Methods. In a single-center retrospective study of matched pairs of initial and post-therapeutic GBM cases with a recurrence period greater than one year, we performed whole exome sequencing combined with mRNA and microRNA expression profiling to identify processes that are altered in recurrent GBM.
Results. Expression and mutational profiling of recurrent GBM revealed evidence for early branching evolution in seventy-five percent of patients. SBS1 signature was reduced in the recurrent tumor and SBS11 was elevated, demonstrating the effect of alkylating agent therapy on the mutational landscape. There was no evidence for secondary genomic alterations driving therapy resistance. ALK7/ACVR1C and LTBP1 were upregulated, whereas LEFTY2 was downregulated, pointing towards enhanced Tumor Growth Factor β (TGF-β) signaling in the recurrent GBM. Consistently, altered microRNA expression profiles pointed towards enhanced Nuclear Factor Kappa B signaling that, cooperatively with TGF-β, induces epithelial to mesenchymal transition (EMT), migration and stemness. In contrast, TGF-β-induced expression of pro-apoptotic proteins and repression of anti-apoptotic proteins were uncoupled in the recurrent tumor.

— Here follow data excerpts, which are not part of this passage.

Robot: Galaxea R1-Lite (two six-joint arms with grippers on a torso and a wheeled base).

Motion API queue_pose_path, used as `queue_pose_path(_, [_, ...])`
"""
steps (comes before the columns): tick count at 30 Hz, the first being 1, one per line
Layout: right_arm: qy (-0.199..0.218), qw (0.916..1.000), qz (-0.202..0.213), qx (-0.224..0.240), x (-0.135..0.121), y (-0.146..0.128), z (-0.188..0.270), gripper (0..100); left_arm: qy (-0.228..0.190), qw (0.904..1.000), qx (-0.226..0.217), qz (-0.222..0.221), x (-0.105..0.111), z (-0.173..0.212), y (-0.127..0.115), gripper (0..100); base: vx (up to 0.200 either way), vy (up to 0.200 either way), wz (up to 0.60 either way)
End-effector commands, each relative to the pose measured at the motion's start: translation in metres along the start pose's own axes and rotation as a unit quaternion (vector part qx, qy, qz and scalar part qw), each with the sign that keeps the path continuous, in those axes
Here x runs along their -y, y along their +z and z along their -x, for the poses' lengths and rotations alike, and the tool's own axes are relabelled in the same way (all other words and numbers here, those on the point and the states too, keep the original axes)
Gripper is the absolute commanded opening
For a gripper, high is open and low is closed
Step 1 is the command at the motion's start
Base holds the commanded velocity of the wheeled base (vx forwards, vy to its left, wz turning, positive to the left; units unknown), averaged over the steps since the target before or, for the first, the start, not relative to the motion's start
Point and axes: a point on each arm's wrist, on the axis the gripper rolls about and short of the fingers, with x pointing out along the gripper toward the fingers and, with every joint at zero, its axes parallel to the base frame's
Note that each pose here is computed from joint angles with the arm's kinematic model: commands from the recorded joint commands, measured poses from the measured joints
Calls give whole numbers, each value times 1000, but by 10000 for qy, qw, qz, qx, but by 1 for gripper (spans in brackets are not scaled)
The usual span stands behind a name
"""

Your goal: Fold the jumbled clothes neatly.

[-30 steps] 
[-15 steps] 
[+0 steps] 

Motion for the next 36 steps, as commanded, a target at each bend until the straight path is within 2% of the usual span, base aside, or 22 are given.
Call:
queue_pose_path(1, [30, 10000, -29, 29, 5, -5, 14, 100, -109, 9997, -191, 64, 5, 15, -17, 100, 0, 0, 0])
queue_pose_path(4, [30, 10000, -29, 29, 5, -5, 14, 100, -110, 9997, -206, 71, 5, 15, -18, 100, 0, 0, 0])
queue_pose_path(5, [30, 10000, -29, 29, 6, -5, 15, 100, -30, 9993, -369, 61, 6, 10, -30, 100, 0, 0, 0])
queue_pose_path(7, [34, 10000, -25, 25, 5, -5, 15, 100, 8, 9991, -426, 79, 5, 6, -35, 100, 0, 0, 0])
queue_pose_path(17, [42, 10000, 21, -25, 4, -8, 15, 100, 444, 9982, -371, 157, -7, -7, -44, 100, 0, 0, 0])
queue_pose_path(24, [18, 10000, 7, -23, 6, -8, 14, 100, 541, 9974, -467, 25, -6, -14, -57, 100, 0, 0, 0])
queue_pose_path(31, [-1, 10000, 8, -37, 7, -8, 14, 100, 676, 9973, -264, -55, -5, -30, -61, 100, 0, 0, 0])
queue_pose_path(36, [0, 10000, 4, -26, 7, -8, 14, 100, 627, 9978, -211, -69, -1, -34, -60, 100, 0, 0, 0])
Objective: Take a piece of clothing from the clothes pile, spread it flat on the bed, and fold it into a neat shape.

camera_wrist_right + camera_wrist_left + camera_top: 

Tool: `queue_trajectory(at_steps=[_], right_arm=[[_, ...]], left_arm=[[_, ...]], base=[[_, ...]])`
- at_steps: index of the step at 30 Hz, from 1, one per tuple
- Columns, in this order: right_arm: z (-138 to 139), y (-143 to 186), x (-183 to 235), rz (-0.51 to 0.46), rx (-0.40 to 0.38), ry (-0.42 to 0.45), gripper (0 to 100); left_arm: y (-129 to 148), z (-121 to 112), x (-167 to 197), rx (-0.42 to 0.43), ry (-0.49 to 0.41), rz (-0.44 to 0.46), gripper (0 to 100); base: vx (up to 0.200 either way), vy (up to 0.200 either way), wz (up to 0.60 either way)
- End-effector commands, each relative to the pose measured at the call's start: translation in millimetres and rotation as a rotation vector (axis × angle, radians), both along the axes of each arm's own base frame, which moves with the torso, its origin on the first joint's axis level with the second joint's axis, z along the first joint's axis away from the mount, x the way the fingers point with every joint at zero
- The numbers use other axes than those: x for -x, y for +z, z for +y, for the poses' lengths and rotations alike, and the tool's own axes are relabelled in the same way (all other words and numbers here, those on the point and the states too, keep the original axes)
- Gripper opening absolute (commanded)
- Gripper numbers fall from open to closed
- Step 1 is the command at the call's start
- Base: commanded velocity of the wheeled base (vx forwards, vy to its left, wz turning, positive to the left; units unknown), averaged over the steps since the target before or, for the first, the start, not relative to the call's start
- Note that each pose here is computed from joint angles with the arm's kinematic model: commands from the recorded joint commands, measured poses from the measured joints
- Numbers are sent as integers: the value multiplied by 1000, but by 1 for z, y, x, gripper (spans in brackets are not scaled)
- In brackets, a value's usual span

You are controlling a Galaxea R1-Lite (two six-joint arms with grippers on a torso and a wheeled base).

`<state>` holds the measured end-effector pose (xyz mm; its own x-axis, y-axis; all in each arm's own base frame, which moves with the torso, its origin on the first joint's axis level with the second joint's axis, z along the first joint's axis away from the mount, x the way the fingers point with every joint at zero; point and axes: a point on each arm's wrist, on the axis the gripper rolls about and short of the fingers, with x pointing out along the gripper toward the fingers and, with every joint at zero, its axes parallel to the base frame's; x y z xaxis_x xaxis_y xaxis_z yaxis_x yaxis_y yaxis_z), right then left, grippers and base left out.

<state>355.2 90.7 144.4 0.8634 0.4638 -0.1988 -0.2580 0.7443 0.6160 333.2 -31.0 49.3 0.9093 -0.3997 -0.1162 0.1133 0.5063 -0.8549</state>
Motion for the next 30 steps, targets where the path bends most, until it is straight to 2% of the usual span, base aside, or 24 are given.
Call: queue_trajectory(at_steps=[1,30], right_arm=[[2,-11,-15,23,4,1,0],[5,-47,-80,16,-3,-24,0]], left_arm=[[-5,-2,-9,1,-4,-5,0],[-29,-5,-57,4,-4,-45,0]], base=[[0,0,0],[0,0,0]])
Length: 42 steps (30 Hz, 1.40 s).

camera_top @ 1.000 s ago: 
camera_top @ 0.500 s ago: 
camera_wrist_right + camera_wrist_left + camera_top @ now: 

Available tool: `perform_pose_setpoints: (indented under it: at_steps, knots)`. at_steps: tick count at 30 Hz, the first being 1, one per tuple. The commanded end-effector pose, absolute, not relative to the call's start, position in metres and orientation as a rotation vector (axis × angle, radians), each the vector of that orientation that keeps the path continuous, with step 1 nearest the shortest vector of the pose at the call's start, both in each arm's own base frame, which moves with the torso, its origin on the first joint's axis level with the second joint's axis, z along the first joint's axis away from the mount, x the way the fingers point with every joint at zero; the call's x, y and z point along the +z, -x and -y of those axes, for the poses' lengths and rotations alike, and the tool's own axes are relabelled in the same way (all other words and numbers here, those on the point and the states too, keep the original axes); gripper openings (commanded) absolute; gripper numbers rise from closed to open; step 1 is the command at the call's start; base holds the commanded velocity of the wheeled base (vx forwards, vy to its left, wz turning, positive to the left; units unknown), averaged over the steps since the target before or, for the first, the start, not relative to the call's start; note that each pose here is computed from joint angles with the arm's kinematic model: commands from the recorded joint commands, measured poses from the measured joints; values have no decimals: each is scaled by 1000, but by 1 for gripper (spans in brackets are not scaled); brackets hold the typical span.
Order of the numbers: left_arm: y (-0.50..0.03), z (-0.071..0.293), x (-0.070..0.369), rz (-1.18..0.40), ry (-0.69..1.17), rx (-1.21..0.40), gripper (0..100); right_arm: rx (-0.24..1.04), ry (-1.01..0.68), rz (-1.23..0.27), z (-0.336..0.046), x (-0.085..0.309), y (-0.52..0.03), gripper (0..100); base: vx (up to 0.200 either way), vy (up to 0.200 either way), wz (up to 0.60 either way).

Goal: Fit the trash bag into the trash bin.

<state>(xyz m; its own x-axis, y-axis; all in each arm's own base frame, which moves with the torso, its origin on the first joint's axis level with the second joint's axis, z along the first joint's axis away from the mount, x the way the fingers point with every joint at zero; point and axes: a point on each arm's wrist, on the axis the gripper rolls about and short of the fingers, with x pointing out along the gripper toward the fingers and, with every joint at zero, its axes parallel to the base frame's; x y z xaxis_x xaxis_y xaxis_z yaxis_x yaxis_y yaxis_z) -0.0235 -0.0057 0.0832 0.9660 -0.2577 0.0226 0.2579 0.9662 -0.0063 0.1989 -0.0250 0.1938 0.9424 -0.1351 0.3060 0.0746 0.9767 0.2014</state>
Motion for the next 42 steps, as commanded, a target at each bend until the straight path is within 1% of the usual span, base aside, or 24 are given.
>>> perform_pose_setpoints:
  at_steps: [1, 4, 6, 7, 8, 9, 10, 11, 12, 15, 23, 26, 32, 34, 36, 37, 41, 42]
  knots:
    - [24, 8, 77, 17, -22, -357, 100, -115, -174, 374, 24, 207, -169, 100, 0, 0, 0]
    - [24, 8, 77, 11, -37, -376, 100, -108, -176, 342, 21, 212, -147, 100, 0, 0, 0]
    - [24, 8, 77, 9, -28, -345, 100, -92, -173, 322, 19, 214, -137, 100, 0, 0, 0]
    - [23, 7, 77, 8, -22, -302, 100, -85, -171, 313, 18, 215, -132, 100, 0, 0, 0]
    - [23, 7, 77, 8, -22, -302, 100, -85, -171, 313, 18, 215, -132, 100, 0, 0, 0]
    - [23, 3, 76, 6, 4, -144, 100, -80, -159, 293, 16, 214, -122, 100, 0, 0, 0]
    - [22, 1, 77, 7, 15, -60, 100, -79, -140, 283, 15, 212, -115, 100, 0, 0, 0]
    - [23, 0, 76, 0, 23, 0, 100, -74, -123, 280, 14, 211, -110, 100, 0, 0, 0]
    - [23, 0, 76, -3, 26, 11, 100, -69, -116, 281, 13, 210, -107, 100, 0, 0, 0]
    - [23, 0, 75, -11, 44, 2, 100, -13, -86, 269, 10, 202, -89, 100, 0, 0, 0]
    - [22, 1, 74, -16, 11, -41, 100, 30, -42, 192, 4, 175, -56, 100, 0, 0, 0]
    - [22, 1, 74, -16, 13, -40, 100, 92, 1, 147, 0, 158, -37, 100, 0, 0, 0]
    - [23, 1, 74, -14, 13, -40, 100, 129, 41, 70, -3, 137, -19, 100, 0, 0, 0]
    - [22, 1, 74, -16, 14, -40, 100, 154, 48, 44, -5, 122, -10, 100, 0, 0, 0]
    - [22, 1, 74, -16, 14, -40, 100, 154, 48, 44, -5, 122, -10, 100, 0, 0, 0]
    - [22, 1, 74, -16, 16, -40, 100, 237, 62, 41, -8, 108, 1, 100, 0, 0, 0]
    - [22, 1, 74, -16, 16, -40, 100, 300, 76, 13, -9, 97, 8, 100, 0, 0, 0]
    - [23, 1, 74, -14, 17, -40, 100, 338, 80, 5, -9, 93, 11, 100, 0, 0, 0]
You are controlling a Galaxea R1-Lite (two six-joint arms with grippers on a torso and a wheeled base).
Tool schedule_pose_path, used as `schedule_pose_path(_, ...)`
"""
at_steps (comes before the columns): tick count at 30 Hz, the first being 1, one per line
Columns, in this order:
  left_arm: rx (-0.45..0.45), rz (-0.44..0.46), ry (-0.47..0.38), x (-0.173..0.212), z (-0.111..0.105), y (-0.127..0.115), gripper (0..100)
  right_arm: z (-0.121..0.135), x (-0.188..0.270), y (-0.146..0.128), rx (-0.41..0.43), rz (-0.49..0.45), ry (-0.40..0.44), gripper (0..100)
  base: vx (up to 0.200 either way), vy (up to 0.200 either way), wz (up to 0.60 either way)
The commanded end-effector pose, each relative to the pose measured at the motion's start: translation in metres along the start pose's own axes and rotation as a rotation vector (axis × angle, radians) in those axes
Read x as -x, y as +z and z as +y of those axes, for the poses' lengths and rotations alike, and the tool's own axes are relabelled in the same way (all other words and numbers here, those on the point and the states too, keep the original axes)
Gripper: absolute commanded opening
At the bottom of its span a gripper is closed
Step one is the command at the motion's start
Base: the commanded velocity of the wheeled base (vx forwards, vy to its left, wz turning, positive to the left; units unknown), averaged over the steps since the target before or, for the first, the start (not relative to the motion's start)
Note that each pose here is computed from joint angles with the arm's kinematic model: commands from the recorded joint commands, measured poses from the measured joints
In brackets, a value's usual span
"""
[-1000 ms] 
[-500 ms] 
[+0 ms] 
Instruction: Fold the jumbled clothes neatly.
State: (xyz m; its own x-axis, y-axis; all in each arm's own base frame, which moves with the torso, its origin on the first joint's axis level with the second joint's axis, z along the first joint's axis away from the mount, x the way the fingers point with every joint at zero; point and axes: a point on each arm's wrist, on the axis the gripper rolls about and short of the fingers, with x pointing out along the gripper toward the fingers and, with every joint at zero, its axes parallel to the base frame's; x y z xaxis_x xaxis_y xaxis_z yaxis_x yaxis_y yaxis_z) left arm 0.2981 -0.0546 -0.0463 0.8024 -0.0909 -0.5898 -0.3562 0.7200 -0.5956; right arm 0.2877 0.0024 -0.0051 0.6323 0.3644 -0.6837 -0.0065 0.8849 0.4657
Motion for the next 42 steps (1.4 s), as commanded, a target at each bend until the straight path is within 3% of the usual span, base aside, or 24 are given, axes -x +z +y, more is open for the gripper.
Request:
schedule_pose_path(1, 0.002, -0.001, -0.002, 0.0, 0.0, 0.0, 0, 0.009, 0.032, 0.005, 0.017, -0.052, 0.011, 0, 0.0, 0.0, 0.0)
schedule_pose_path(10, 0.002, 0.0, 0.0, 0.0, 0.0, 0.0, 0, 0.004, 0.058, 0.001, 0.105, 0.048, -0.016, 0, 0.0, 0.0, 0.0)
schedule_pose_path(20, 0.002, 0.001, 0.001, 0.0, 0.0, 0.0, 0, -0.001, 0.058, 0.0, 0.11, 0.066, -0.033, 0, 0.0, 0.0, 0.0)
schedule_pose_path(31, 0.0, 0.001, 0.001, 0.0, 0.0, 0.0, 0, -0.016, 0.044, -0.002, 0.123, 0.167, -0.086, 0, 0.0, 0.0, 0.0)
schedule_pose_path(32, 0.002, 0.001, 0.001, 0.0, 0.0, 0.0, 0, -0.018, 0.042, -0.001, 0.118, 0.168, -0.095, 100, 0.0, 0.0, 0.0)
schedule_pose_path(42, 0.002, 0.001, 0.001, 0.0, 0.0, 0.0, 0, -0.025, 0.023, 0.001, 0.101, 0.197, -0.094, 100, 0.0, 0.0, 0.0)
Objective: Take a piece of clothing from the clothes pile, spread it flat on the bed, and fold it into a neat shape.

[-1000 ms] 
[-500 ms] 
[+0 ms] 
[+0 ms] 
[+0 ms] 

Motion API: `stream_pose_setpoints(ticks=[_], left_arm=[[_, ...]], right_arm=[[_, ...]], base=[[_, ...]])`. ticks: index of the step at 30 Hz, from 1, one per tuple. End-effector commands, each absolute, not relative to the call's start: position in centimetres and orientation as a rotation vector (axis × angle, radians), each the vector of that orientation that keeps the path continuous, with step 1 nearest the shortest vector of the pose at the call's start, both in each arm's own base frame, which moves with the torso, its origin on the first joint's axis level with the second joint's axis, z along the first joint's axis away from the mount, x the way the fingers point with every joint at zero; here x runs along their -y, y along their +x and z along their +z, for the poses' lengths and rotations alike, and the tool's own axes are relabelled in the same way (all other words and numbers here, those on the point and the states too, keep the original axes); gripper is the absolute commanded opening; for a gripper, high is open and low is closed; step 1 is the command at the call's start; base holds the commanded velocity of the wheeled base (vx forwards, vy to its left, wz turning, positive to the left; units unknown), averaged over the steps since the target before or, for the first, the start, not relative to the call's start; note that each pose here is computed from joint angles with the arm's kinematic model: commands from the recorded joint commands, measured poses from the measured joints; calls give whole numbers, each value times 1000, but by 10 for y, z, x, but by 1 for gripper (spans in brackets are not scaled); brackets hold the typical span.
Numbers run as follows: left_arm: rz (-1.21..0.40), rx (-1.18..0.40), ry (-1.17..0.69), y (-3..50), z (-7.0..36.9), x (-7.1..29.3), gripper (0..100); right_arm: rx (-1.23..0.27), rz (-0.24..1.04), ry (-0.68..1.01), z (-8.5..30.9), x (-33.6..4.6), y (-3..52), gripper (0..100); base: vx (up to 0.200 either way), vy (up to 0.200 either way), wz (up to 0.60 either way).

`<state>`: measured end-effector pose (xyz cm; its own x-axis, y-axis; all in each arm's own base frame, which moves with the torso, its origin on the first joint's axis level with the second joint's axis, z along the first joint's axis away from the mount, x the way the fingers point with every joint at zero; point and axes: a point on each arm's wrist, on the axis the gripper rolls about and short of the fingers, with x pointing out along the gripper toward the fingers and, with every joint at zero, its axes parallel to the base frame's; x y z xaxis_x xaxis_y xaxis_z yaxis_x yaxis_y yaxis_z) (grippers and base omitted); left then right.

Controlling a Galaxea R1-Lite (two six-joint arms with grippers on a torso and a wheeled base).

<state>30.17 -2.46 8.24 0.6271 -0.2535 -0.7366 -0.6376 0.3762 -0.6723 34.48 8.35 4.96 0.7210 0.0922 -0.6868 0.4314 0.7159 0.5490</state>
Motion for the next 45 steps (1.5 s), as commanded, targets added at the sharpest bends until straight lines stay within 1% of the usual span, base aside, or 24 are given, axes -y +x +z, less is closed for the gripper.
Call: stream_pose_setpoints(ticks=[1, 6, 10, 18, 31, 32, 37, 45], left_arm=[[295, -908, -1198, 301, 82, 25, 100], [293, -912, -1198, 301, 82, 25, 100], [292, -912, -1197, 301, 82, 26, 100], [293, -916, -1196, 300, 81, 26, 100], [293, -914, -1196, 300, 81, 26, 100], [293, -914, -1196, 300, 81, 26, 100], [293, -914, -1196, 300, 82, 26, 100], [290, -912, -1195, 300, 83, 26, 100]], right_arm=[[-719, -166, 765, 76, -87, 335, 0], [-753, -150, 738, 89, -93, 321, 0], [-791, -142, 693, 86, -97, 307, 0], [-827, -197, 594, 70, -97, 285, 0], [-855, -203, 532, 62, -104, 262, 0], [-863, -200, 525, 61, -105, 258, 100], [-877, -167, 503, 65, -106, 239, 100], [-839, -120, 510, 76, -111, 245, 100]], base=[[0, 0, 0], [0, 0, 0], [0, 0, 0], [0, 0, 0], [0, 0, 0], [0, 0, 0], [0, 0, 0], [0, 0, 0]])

Conclusions. Our results suggest an important role of TGF-β signaling in recurrent GBM. This may have clinical implication, since TGF-β inhibitors have entered clinical phase studies and may potentially be used in combination therapy to interfere with chemoradiation resistance. Recurrent GBM show high incidence of early branching evolution. High tumor plasticity is confirmed at the level of microRNA and mRNA expression profiles.